I do hope you will never have the "opportunity" to understand what me and Annie understand so well.
I hope less and less patients will have this opportunity.
As a physician, I am trying to do my best so this will happen.

I now have excellent physicians involved in my care, but they too are quite helpless with the system.

One of them said to me-modern medicine is very efficient in taking care of "standard" patients. We have algorithms, infrastructure and what ever is required. But, once it comes to patients that don't fit those schemes we are very poor in taking care of them.

The other used the saying-falling between the chairs. When you have an illness or condition that is a bit more complicated, you will have an expert for one aspect of it, and another expert for another aspect, but no one to put it all together.

Another said to me- your patients have gained from your illness. Your "first hand" understanding of what it means to be an "out of the box" patient is of much benefit to them. You take every effort to ensure that none of them falls in between the chairs, and find the way to put together the pieces so they will receive optimal care. even if requires innovative thinking out of your field of expertise.

I think he is right. I always saw myself as a caring physician, but no doubt that my own experience made me look at my profession and my patients in a very different way.

My occupational physician said to me that I should write a book about it. I told him that I should be a bit further away from those experiences so I will not be so emotional about it. I do not want to express anger, or make those involved think I am accusing them of malpractice. I want them to think with an open-mind about it. I want them to understand that although there are not many patients like me, that can write and talk about it, there are many like me. Many who don't fit those "nice" algorithms of modern medicine. In fact, most patients don't at least to some extent.

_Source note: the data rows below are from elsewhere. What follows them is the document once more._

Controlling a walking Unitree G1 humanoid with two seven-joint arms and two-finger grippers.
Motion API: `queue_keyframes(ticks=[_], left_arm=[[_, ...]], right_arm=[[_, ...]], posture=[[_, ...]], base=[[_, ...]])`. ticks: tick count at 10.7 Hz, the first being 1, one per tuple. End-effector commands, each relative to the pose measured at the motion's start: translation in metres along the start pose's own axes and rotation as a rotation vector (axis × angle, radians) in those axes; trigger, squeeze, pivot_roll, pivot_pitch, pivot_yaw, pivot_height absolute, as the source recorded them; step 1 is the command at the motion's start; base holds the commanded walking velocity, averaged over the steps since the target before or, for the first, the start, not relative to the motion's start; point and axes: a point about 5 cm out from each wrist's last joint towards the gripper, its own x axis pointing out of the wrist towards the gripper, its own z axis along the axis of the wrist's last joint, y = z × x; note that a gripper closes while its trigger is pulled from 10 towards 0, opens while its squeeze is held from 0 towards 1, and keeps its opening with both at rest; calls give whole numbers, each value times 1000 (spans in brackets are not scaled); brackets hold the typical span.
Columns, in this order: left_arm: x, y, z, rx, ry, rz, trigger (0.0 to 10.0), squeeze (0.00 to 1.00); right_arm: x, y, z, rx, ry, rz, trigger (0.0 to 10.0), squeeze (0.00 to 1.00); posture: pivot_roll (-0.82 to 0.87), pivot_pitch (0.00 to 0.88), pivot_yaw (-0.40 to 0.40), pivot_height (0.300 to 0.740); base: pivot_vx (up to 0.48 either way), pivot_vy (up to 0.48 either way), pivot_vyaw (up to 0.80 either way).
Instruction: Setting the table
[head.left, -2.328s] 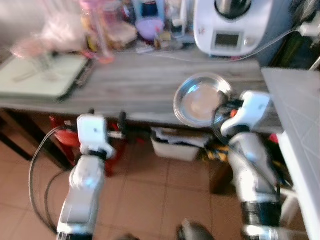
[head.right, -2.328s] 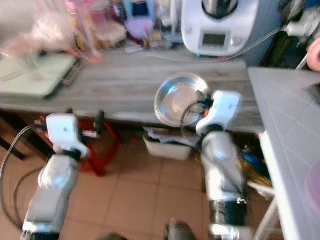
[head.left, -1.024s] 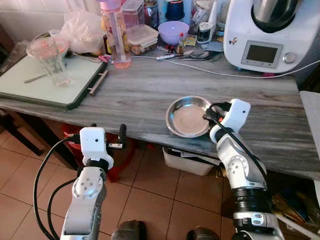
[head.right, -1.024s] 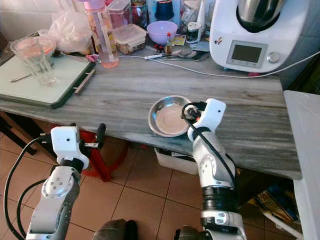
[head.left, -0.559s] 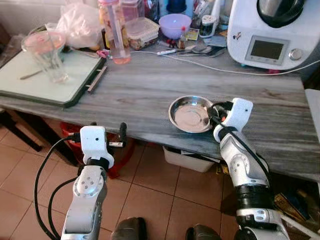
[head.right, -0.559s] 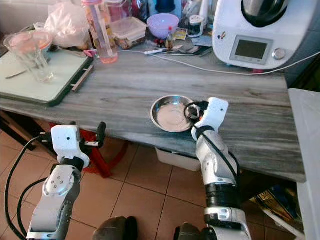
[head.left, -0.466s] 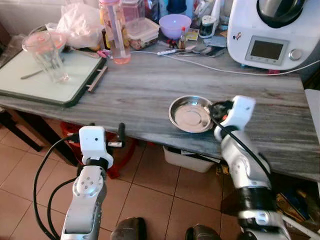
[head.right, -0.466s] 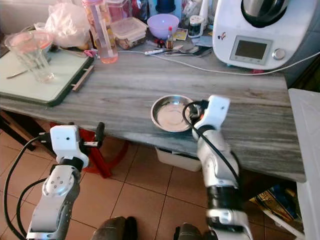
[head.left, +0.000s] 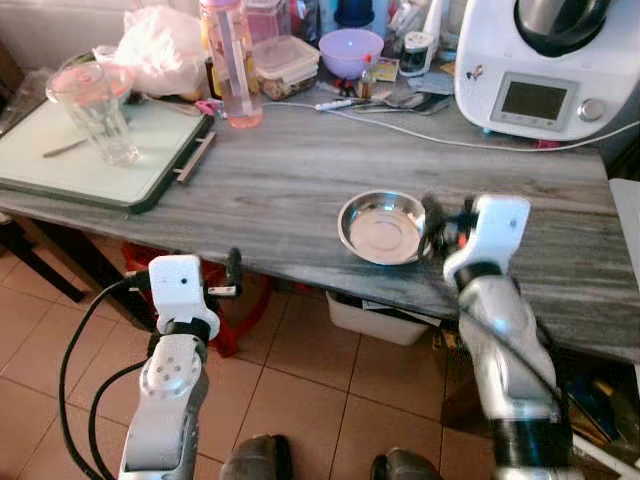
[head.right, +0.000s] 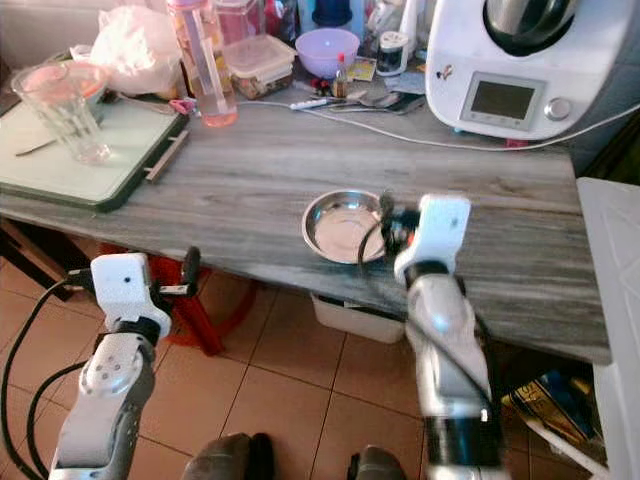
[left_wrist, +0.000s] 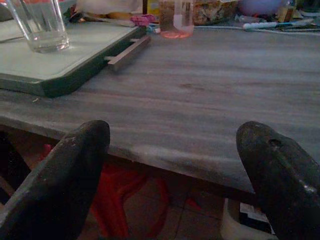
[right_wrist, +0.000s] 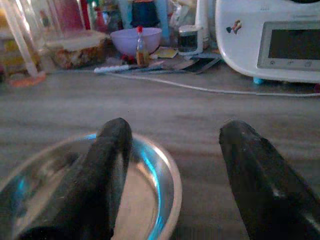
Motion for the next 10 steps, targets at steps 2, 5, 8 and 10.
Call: queue_keyframes(ticks=[2, 5, 8, 10], left_arm=[[-2, 3, 1, 7, -2, 6, 10000, 0], [-7, 2, -4, 2, 19, 6, 10000, 0], [-5, 2, -2, -1, 14, 7, 10000, 0], [-5, 3, -2, 3, 16, 7, 10000, 0]], right_arm=[[-7, 6, 11, -108, -83, 39, 10000, 0], [-8, -4, 6, -143, -64, -18, 10000, 0], [-4, -6, 2, -86, -23, -54, 10000, 0], [-5, -9, -1, -81, 2, -68, 10000, 0]], posture=[[27, 71, 42, 740], [29, 63, 42, 740], [28, 64, 42, 740], [26, 66, 44, 740]], base=[[0, 0, 0], [-162, 0, 0], [-268, 0, 0], [-289, 0, 0]])
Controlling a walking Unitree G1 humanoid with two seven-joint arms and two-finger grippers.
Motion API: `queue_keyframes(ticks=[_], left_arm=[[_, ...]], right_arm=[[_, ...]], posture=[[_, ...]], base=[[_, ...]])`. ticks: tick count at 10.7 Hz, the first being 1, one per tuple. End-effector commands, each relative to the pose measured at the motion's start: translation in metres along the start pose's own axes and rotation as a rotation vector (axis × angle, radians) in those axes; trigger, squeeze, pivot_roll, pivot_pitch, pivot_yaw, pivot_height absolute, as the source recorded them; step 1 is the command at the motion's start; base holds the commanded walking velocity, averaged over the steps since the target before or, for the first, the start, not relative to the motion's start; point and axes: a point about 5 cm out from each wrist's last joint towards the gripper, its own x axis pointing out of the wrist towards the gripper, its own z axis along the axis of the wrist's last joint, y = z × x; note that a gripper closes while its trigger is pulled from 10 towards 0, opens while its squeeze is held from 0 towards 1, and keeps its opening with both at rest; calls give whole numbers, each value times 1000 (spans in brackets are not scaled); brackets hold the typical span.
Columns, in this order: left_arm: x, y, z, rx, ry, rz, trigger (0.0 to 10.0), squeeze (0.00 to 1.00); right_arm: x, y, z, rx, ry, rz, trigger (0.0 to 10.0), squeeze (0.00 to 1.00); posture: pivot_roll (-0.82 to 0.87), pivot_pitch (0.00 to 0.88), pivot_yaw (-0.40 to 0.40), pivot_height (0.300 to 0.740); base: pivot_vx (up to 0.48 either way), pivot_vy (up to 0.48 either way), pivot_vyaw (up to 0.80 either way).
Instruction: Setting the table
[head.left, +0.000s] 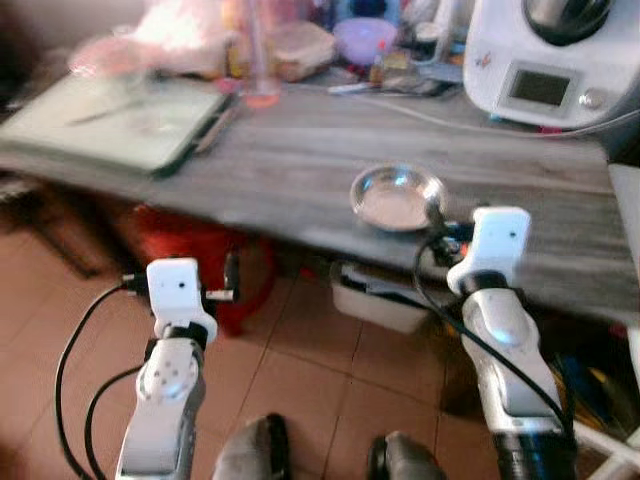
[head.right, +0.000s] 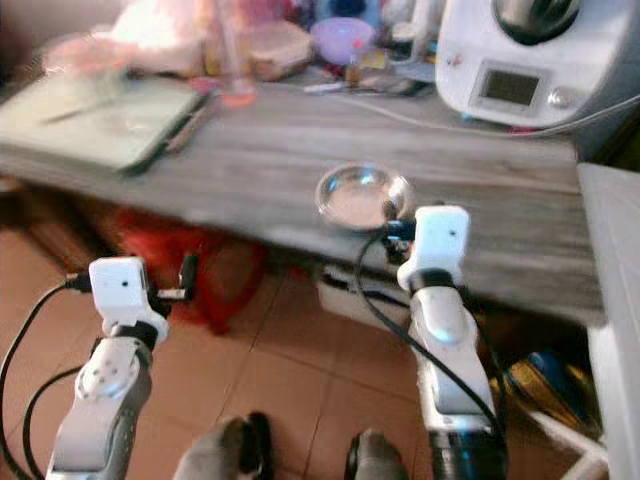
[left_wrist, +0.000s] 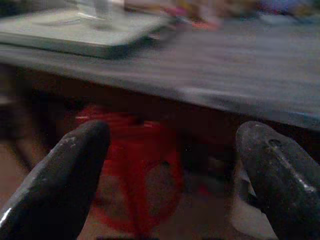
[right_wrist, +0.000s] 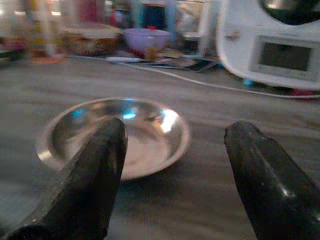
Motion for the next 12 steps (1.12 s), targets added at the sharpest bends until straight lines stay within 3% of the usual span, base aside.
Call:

I just came across a column written by a fourth year medical student. "The Grimm's practice of medicine"

http://www.nytimes.com/2011/07/01/op...01gribben.html

Let's hope that she will stay that way for years to come, when she is a world leading expert, a famous writer or both.

And if so, let's hope that there will be more like her.

more that think-

"Healing, I’m learning, begins with kindness, and most fairy tales teach us to show kindness wherever we can, to the stooped little beggar and the highest nobleman. In another year, I’ll be among the new doctors reporting to residency training. And the Brothers Grimm will be with me."

"Fairy tales are, at their core, heightened portrayals of human nature, revealing, as the glare of injury and illness does, the underbelly of mankind. Both fairy tales and medical charts chronicle the bizarre, the unfair, the tragic. And the terrifying things that go bump in the night are what doctors treat at 3 a.m. in emergency rooms.

So I now find comfort in fairy tales
. They remind me that happy endings are possible. With a few days of rest and proper medication, the bewildered princess left relaxed and smiling, with a set of goals and a new job in sight. The endoscopy on my cross-eyed confidante showed she was cancer-free."

I too, like her, found comfort in fairy tales: Alice in wonderland-the little girl who found herself in the land of illogical logic, and mad-hatter's tea parties; The little prince who met a geographer who knew very little about the places he described so well; Horton the elephant, who could hear and see what others could not, and was ridiculed and nearly killed for that; Pooh, the bear with a very simple mind who could not understand the complex explanations given to him; Gulliver, who had to deal with not very smart giants and elves; The little boy who said the very simple and clearly evident truth about the emperor's clothes and many more, who were my companions in the hard times I had to endure.